Le non-respect de ces règles entraîne l’annulation possible de la résiliation de bail, bloquant ainsi la vente et pouvant générer un contentieux long.
Un propriétaire vigilant évite ainsi les écueils d’une expulsion locataire abusive par le respect de ces conditions et procure une sécurité juridique à son opération.
Rappel des obligations du propriétaire vendeur avant résiliation
| Étape | Obligation stricte | Conséquence de la non-conformité |
|---|---|---|
| Envoi du congé | Forme légale et mentions précises (prix, identité) | Annulation du congé possible |
| Délai de préavis | Minimum 6 mois | Congé non valide, contestation |
| Offre de rachat au locataire | Deux mois pour réponse | Perte du droit de préemption |
On recommande toujours d’établir un dialogue constructif avec le locataire et d’éviter la précipitation. Utiliser une plateforme numérique sécurisée facilite le suivi et l’historique des démarches avec le locataire. En cas de défaillance locative ou conflit, consulter des ressources fiables est accessible, notamment sur Défaut paiement loyer.
Les conséquences d’une expulsion illégale et comment les prévenir
Une expulsion réalisée en dehors du cadre légal expose le propriétaire à des sanctions pénales et civiles, ainsi qu’à un différend pouvant bloquer voire faire chuter la vente du logement. Les risques fréquents sont :
- plainte du locataire avec sanctions financières lourdes,
- détérioration de la valeur du bien en raison de tensions publiques,
- blocage judiciaire du projet de vente pour cause de procédure irrégulière.

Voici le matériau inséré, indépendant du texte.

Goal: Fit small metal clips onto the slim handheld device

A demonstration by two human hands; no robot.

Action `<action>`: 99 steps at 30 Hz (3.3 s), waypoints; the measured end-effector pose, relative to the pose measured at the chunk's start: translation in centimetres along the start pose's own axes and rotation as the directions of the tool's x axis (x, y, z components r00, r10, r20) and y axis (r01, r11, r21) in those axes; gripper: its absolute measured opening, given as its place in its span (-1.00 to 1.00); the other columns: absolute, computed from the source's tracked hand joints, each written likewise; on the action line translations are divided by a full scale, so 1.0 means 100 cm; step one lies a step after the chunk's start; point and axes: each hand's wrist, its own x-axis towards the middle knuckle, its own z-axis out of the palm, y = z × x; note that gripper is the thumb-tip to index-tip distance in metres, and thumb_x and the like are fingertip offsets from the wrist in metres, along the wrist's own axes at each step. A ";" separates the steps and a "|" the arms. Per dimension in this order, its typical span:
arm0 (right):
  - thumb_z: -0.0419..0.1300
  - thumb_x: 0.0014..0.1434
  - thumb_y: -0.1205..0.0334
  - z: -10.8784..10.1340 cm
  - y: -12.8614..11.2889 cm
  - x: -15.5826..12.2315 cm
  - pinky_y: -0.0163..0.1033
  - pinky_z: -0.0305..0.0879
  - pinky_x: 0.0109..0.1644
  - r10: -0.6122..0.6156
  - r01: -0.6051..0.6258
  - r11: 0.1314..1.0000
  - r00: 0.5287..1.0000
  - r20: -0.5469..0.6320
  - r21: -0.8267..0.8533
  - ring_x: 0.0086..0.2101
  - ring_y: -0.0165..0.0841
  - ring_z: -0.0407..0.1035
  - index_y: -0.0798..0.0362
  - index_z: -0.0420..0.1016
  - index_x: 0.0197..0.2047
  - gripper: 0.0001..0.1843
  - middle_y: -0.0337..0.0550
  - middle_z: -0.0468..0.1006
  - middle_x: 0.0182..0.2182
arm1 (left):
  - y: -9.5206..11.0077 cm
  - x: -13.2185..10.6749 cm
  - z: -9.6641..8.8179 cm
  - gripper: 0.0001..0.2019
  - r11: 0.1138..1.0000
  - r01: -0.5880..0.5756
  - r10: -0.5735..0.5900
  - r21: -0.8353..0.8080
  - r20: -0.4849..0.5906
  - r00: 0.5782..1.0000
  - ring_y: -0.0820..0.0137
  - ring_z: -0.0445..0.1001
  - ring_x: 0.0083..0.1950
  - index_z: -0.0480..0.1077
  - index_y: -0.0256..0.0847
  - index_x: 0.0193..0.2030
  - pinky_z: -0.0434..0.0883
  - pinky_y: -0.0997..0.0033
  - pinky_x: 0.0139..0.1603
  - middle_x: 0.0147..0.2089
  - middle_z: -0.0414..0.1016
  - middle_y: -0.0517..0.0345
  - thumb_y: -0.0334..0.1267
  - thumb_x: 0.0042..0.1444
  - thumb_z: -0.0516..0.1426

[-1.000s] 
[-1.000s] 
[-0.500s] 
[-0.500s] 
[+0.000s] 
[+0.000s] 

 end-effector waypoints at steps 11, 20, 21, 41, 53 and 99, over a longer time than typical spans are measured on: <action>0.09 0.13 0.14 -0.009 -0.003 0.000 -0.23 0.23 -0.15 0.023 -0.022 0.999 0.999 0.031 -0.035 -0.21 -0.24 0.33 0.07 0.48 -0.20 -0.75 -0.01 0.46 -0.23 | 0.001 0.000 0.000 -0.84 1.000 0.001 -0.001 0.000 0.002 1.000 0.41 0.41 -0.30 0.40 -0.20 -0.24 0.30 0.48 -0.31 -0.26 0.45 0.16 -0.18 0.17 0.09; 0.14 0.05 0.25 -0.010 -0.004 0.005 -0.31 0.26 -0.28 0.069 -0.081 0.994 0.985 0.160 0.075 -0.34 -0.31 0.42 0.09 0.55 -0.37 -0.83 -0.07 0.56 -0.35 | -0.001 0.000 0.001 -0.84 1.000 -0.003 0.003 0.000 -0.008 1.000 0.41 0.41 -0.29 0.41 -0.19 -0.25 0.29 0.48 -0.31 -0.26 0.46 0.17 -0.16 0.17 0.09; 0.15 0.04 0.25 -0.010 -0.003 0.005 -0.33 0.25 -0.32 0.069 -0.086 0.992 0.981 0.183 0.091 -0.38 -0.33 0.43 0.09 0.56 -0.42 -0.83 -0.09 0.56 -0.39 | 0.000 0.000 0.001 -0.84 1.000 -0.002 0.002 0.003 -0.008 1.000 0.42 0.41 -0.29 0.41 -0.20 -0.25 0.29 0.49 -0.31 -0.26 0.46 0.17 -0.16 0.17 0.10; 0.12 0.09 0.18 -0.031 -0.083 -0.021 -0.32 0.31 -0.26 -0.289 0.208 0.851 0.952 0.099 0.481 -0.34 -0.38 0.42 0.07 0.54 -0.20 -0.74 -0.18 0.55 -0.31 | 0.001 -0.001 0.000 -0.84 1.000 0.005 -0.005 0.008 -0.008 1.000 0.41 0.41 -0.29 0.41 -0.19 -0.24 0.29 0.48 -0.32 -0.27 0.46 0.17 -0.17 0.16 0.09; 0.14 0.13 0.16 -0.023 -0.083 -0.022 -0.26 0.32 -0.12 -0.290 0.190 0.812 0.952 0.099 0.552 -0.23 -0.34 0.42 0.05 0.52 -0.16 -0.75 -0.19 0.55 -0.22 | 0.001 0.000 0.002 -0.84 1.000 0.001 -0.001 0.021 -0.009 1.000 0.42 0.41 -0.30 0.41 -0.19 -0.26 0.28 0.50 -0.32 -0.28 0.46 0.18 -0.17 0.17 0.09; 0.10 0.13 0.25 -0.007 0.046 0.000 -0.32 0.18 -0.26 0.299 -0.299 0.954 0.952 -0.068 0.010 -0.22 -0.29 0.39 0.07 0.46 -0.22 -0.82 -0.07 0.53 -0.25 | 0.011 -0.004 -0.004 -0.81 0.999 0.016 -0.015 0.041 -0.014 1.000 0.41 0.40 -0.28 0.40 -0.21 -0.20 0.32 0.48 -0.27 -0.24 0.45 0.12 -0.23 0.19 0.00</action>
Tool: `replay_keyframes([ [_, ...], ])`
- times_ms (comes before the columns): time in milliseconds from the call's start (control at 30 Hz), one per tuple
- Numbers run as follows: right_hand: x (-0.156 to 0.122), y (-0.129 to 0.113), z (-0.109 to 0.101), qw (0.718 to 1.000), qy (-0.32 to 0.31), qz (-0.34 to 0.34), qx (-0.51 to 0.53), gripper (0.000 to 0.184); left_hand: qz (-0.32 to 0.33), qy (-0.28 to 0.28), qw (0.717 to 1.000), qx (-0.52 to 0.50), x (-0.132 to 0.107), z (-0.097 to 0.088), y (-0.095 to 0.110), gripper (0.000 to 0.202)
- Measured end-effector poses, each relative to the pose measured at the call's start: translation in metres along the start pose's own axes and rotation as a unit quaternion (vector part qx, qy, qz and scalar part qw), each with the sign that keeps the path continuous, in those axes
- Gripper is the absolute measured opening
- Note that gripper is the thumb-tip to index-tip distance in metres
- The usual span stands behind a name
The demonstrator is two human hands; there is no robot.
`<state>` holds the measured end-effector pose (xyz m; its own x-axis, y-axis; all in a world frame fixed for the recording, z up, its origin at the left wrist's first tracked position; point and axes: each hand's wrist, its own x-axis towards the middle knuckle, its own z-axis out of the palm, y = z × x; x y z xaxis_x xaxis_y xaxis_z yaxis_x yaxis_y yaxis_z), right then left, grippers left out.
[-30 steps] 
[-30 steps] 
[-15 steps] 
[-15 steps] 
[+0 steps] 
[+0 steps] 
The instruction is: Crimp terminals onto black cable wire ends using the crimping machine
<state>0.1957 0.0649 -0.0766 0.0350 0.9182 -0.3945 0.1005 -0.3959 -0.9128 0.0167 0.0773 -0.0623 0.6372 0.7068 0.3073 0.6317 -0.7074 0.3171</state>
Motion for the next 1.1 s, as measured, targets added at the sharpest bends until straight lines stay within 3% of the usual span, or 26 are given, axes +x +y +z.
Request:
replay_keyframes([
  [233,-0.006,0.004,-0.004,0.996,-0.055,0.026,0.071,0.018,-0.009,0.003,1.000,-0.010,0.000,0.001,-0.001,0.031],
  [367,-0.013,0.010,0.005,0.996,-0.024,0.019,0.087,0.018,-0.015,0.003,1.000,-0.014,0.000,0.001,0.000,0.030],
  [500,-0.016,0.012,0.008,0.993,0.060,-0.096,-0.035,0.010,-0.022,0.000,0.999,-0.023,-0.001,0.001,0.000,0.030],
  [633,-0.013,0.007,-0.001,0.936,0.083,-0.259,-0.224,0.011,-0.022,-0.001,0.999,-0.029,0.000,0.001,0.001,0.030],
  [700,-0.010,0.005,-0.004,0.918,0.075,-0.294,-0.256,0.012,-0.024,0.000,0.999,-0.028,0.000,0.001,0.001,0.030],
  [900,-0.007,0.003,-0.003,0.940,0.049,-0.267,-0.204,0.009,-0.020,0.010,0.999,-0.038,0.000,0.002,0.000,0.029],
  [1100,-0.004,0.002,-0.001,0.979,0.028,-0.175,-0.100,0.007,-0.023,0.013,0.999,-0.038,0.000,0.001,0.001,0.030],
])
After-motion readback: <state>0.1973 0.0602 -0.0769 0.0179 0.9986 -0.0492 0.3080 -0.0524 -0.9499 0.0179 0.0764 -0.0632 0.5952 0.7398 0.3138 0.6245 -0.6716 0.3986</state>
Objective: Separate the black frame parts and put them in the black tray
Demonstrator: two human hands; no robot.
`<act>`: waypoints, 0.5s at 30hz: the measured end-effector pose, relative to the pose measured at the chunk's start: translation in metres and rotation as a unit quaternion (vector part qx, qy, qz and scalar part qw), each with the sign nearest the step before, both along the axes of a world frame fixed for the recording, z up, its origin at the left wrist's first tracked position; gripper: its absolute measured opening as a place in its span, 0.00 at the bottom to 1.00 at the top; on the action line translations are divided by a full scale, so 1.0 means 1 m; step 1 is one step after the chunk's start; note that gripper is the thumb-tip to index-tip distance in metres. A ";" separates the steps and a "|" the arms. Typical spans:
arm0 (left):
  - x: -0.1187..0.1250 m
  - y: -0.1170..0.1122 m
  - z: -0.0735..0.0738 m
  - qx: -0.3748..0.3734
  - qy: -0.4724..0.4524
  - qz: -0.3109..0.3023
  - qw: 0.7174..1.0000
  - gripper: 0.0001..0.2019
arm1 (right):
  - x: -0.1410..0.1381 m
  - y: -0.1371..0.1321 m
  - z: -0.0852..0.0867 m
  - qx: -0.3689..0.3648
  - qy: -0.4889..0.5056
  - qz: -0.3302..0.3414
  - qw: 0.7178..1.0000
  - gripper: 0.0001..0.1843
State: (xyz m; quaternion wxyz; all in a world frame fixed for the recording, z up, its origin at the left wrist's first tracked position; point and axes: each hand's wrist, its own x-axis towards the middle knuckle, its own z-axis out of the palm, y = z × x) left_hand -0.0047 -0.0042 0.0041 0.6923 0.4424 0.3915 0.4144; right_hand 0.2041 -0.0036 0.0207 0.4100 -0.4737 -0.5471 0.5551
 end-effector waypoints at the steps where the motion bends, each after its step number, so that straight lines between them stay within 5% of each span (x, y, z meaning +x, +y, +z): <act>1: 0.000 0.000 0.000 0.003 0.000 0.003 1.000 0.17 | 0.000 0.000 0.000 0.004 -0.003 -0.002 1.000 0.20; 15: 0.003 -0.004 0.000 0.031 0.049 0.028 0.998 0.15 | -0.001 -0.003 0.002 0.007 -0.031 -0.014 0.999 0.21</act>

Pour un propriétaire vendeur, il est essentiel de :
- respecter strictement les procédures d’expulsion,
- documenter toutes les communications relatives au bail et au congé,
- préférer un dialogue apaisé, soutenu par des outils formalisés,
- faire appel à un avocat spécialisé pour sécuriser les démarches.
Ce positionnement préventif assure l’efficacité d’une expulsion locataire dans le cadre d’une vente logement, dans le respect des droits locataire, tout en protégeant le projet du propriétaire vendeur.